Grüne unterstützen Steuer
Für die Grünen weist die Brennelementesteuer in die richtige Richtung. "Die großen vier Stromkonzerne machen zusammen über 20 Milliarden Euro Gewinn jedes Jahr und das insbesondere weil sie als Quasi-Monopolisten überteuerte Preise einnehmen können", sagte Grünen-Fraktionsvize Bärbel Höhn der "Rheinischen Post". "Da fallen die 2,3 Milliarden Euro bei der eingeplanten Brennelementesteuer kaum ins Gewicht."
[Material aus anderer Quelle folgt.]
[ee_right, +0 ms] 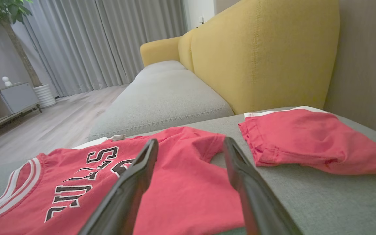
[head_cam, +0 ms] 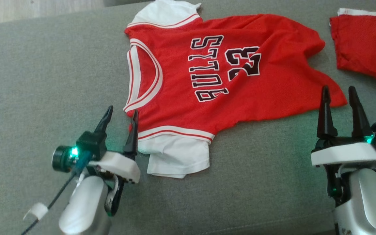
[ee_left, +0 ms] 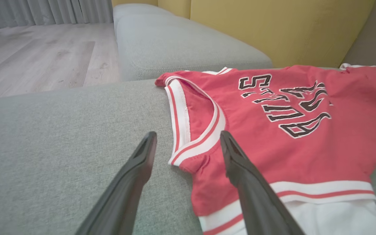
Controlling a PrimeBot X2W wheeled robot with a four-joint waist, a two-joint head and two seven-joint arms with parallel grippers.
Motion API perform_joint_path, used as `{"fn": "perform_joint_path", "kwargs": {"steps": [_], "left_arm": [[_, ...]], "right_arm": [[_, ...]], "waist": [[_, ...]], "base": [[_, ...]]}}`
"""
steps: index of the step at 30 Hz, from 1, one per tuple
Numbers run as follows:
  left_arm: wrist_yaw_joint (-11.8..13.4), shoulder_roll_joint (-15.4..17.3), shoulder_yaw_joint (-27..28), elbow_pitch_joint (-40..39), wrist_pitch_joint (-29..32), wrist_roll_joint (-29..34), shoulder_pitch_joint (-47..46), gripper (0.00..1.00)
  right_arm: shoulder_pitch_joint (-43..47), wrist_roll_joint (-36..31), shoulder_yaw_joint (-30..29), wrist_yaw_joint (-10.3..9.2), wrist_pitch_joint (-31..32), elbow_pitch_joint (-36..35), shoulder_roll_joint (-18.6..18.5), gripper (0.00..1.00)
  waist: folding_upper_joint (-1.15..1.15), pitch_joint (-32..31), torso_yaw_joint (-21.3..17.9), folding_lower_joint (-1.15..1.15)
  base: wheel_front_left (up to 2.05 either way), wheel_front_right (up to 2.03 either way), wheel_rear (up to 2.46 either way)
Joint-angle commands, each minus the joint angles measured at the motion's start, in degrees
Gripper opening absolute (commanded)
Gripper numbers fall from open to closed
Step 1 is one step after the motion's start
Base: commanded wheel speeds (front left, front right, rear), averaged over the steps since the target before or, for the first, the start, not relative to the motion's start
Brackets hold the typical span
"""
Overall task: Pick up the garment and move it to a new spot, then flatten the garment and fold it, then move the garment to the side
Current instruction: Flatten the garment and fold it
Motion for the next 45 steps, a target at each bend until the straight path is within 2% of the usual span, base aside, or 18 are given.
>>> {"fn": "perform_joint_path", "kwargs": {"steps": [1,6,17,18,19,22,30,33,34,35,40,45], "left_arm": [[0.5,1.3,1.4,-0.4,0.9,0.3,-3.6,1.0],[-0.2,2.0,0.6,3.9,4.3,0.4,-6.0,1.0],[-3.6,2.3,-0.9,9.7,8.0,-1.4,-9.1,1.0],[-3.7,2.5,-1.1,10.1,8.2,-1.3,-9.4,0.33],[-3.9,2.7,-1.1,10.3,8.1,-1.4,-9.9,0.0],[-3.8,3.4,-0.8,10.3,5.9,-1.2,-11.7,0.0],[-1.1,4.8,0.9,10.2,-2.1,-0.1,-18.1,0.0],[-1.1,4.9,0.5,12.0,-3.5,0.4,-20.2,0.0],[-1.3,4.8,0.2,12.7,-3.5,0.4,-20.4,0.57],[-1.4,4.6,0.0,13.6,-3.2,0.3,-20.4,1.0],[-0.6,3.9,-0.7,15.5,-4.3,0.5,-19.7,1.0],[0.6,2.9,-0.4,13.5,-5.8,-0.1,-16.8,1.0]], "right_arm": [[-1.3,0.2,1.4,-0.11,0.1,-2.8,-0.2,1.0],[-0.7,0.5,1.8,-0.11,0.4,-3.8,-0.2,1.0],[-0.8,0.7,2.0,-0.11,0.5,-3.9,-0.2,1.0],[-0.9,0.7,2.1,-0.11,0.5,-4.0,-0.2,1.0],[-1.0,0.7,2.3,-0.11,0.5,-4.0,-0.2,1.0],[-1.3,0.8,2.7,-0.11,0.5,-4.2,-0.2,1.0],[-1.5,0.8,3.6,-0.11,0.3,-4.3,-0.2,1.0],[-1.7,0.7,4.0,-0.11,0.4,-4.2,-0.2,1.0],[-1.7,0.7,4.1,-0.11,0.5,-4.2,-0.2,1.0],[-1.7,0.6,4.2,-0.11,0.5,-4.3,-0.2,1.0],[-1.6,0.3,4.3,-0.11,0.7,-4.5,-0.2,1.0],[-1.2,-0.5,4.3,-0.11,0.8,-5.1,-0.2,1.0]], "waist": [[0.0,0.8,-0.3,0.0],[0.0,1.7,-0.7,0.0],[0.0,3.1,-2.2,0.0],[0.0,3.3,-2.4,0.0],[0.0,3.5,-2.6,0.0],[0.0,4.0,-3.1,0.0],[0.0,4.5,-3.4,0.0],[0.0,4.4,-3.1,0.0],[0.0,4.3,-3.0,0.0],[0.0,4.2,-2.8,0.0],[0.0,3.4,-1.6,0.0],[0.0,2.1,0.4,0.0]], "base": [[0.0,0.0,0.0],[0.0,0.0,0.0],[0.0,0.0,0.0],[0.0,0.0,0.0],[0.0,0.0,0.0],[0.0,0.0,0.0],[0.0,0.0,0.0],[0.0,0.0,0.0],[0.0,0.0,0.0],[0.0,0.0,0.0],[0.0,0.0,0.0],[0.0,0.0,0.0]]}}
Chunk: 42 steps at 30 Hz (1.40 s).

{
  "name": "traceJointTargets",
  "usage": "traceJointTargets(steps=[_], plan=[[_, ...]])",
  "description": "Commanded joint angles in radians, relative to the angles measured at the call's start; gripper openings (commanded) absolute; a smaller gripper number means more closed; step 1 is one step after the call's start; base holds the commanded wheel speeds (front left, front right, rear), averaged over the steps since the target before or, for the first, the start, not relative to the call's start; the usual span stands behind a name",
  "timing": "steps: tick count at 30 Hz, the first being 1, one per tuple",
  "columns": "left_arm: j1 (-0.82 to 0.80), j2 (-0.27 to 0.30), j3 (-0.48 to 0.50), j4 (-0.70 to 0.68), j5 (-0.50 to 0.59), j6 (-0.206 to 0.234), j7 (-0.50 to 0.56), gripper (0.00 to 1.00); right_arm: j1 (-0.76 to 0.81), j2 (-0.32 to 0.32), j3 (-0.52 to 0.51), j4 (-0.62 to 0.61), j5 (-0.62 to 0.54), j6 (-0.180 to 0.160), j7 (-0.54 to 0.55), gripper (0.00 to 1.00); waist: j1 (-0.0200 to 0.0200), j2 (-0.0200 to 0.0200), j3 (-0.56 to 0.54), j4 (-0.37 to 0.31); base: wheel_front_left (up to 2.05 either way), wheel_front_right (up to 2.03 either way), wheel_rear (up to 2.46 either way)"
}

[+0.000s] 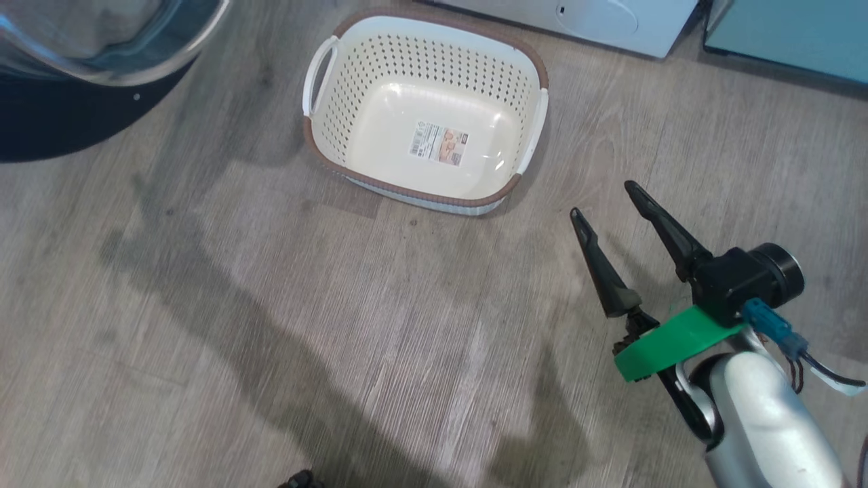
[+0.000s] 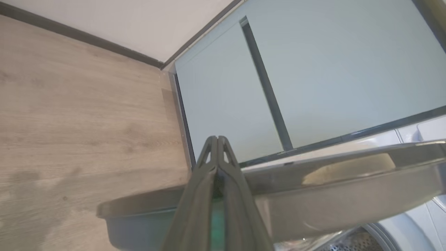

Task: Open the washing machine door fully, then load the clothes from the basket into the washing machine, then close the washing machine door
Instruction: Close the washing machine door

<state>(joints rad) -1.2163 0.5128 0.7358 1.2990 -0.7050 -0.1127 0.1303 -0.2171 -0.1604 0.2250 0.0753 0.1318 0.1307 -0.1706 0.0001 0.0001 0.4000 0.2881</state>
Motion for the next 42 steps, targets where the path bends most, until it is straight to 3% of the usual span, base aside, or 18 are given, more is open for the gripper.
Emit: traceJointTargets(steps=[1, 22, 42], plan=[[-0.003, 0.015, -0.02, -0.025, -0.022, -0.017, 0.08, 0.0, -0.015, 0.014, 0.026, -0.022, 0.003, 0.0, -0.015, 1.0, -0.0001, -0.0001, -0.015, 0.0, 0.0, 0.0, 0.0], [0.196, -0.097, -0.154, -0.316, -0.263, -0.018, 0.583, 0.0, 0.001, 0.057, 0.032, 0.059, 0.029, 0.0, -0.067, 1.0, -0.0001, -0.0001, -0.141, -0.034, 0.0, 0.0, 0.0], [0.438, -0.241, -0.245, -0.53, -0.45, -0.018, 0.718, 0.0, 0.044, 0.087, 0.012, 0.084, 0.04, 0.0, -0.089, 1.0, -0.0001, -0.0001, -0.234, -0.142, 0.0, 0.0, 0.0]])
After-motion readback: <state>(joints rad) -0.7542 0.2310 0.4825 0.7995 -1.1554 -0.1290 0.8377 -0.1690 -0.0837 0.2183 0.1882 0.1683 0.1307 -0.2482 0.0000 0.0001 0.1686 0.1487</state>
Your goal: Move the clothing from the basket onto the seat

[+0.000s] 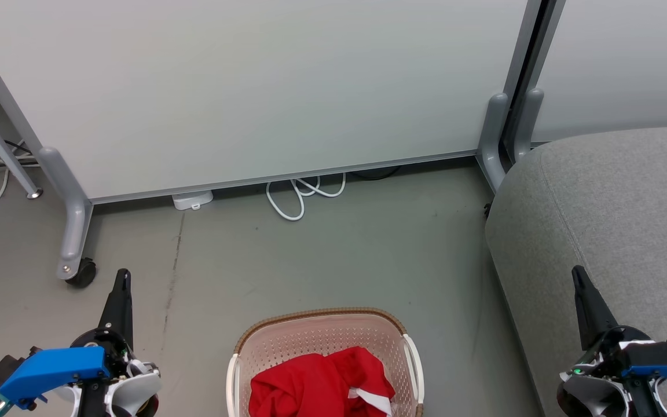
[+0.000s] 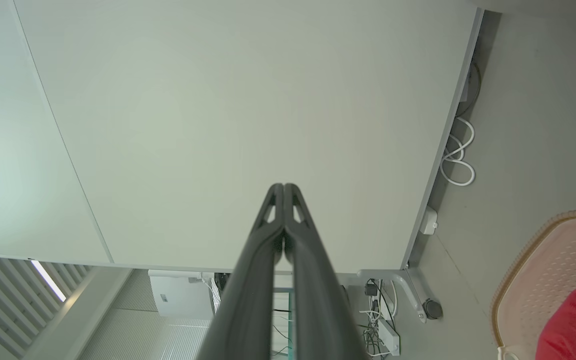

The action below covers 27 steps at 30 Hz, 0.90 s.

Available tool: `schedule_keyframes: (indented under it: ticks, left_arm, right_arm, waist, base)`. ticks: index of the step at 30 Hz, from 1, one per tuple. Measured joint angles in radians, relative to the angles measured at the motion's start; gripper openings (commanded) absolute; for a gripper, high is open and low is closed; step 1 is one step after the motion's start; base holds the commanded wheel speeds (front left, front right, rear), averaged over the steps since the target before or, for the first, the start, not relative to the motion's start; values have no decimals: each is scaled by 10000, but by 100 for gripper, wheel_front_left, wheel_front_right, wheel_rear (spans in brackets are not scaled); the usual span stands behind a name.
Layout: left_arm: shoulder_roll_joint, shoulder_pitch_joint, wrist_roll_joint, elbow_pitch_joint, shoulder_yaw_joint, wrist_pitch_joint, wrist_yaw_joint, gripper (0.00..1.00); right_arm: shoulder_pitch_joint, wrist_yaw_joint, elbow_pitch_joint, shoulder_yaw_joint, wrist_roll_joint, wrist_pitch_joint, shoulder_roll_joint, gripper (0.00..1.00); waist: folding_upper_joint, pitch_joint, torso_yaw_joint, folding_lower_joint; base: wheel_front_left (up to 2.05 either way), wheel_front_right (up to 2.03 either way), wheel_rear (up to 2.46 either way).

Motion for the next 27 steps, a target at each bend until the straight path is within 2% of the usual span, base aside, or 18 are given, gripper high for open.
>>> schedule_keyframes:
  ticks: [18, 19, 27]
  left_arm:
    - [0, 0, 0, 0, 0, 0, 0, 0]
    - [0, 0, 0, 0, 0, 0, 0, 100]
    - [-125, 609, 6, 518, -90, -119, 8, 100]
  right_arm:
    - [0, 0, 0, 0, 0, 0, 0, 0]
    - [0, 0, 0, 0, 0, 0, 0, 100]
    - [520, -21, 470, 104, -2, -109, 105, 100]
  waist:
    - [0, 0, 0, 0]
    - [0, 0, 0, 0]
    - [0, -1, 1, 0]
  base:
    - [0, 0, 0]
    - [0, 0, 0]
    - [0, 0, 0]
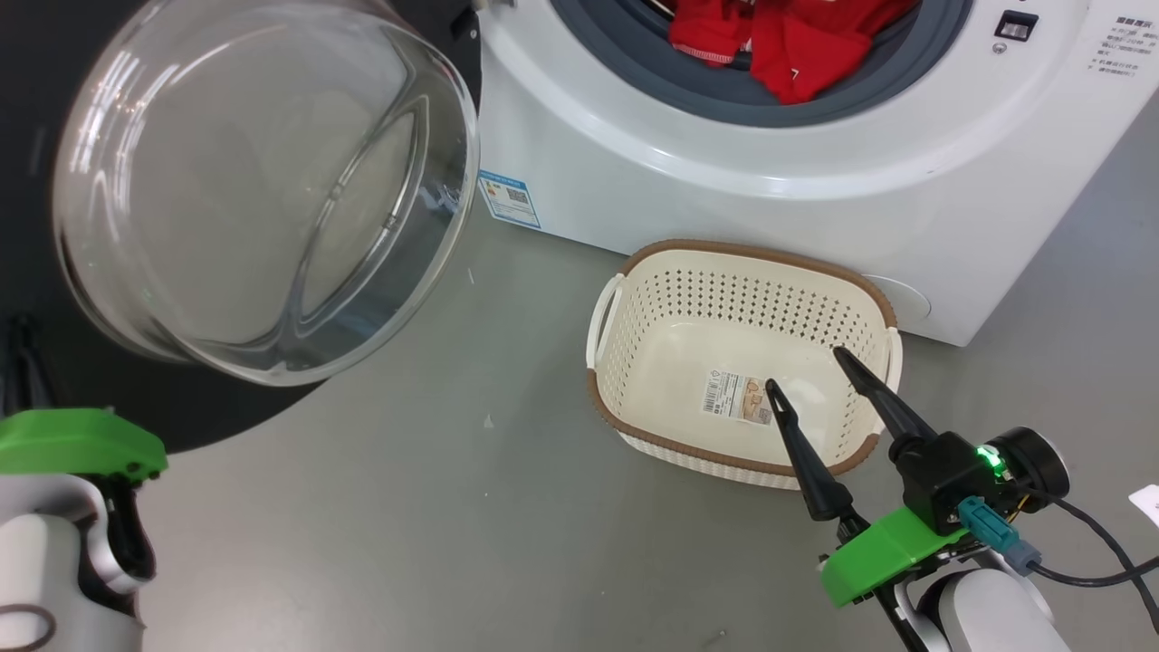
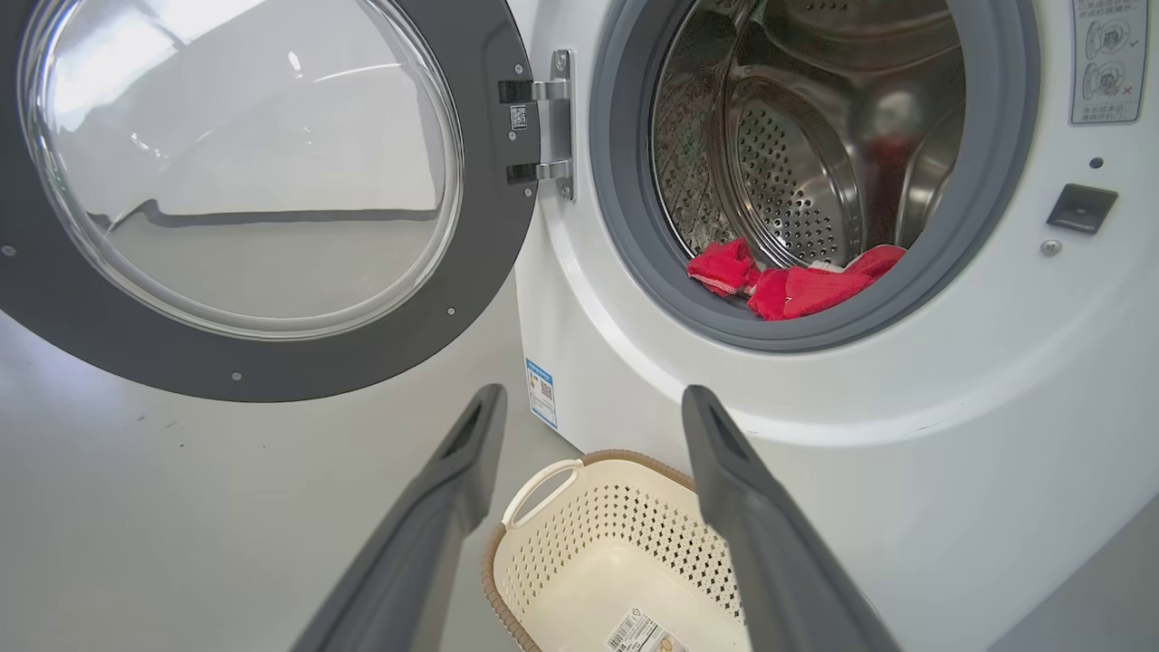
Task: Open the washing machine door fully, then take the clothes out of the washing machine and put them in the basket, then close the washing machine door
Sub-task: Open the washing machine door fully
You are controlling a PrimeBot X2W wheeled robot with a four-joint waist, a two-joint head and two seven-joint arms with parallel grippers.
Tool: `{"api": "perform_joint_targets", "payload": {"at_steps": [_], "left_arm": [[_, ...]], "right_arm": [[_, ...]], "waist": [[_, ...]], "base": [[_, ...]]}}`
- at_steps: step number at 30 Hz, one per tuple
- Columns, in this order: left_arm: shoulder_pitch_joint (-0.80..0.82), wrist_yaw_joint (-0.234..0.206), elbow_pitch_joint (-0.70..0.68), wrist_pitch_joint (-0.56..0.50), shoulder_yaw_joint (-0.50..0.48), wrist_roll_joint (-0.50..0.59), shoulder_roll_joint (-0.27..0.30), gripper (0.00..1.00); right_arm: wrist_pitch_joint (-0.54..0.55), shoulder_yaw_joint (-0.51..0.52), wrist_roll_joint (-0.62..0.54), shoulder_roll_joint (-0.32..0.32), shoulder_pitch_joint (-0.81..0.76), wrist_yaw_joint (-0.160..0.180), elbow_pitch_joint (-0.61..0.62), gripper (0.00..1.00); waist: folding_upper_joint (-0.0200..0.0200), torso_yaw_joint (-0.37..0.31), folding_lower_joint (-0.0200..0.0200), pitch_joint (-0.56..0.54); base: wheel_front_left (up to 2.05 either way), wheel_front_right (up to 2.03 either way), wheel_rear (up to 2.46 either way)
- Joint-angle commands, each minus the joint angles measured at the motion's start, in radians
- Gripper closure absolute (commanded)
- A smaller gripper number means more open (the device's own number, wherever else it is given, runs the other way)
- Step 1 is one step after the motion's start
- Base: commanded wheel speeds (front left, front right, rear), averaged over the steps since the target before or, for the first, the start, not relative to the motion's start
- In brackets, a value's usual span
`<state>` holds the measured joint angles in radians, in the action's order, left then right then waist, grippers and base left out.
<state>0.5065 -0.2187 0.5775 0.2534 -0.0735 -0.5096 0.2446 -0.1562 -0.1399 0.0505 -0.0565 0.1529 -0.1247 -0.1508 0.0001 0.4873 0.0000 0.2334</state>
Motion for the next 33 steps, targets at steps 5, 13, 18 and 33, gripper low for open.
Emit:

Als Schritt zu mehr Wettbewerbsgerechtigkeit bezeichnete hingegen der Bundesverband Erneuerbare Energie (BEE) die Steuer. "Im Moment genießt die Atomenergie Steuerbegünstigungen, die durch eine solche Abgabe teilweise kompensiert würden", sagte BEE-Hauptgeschäftsführer Björn Klusmann.
Die Umweltschutzorganisation Greenpeace forderte sogar eine deutlich höhere Steuer. Statt 1,5 Cent pro Kilowattstunde sollten die Stromversorger 2,5 Cent pro Kilowattstunde zahlen, teilte Greenpeace mit. Das brächte der Bundesregierung Einnahmen von rund 3,5 Milliarden Euro im Jahr statt wie geplant 2,3 Milliarden Euro. Greenpeace orientiert sich mit seinem Vorschlag für eine Atomsteuer an den Mitnahmegewinnen der Stromkonzerne. Wegen des Handels mit Verschmutzungsrechten müssten höhere Preise für Atomstrom gezahlt werden, obwohl die Konzerne keine Mehrausgaben hätten.